Each line from the one holding "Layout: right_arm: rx" through the final line of the data below is to be given again exactly, and no other line is to appear.
§ §
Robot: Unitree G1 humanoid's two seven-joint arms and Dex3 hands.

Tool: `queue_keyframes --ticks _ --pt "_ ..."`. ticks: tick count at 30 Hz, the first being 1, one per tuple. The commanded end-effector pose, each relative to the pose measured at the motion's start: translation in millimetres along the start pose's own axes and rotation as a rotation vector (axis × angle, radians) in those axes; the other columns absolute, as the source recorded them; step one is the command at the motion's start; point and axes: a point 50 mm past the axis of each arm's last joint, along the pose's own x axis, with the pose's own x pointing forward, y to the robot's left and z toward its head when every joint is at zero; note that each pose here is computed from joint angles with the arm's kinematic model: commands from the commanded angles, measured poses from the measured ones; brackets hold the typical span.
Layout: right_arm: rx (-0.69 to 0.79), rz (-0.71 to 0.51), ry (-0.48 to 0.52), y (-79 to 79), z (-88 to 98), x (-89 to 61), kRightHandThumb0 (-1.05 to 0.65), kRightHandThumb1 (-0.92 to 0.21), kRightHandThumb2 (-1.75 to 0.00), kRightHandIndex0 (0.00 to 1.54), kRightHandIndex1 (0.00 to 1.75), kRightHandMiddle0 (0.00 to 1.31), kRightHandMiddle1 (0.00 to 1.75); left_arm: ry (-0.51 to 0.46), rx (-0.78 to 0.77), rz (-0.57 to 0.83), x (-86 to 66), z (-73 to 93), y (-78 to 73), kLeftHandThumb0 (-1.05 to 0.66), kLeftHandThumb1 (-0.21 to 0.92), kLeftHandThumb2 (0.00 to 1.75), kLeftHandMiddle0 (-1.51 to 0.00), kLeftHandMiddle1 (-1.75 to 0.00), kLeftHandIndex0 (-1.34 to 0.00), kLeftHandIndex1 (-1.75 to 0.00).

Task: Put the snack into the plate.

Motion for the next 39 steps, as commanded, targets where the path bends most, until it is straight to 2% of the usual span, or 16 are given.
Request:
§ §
== TASK ANSWER ==
Layout: right_arm: rx (-0.69 to 0.79), rz (-0.71 to 0.51), ry (-0.48 to 0.52), y (-79 to 79), z (-88 to 98), x (-89 to 61), kRightHandThumb0 (-1.05 to 0.65), kRightHandThumb1 (-0.92 to 0.21), kRightHandThumb2 (-1.75 to 0.00), kRightHandIndex0 (0.00 to 1.54), kRightHandIndex1 (0.00 to 1.75), kRightHandMiddle0 (0.00 to 1.31), kRightHandMiddle1 (0.00 to 1.75); left_arm: ry (-0.51 to 0.46), rx (-0.78 to 0.77), rz (-0.57 to 0.83), x (-86 to 66), z (-73 to 93), y (-78 to 73), kLeftHandThumb0 (-1.05 to 0.66), kLeftHandThumb1 (-0.21 to 0.92), kLeftHandThumb2 (0.00 to 1.75), kLeftHandMiddle0 (-1.51 to 0.00), kLeftHandMiddle1 (-1.75 to 0.00), kLeftHandIndex0 (-1.34 to 0.00), kLeftHandIndex1 (-1.75 to 0.00).

Task: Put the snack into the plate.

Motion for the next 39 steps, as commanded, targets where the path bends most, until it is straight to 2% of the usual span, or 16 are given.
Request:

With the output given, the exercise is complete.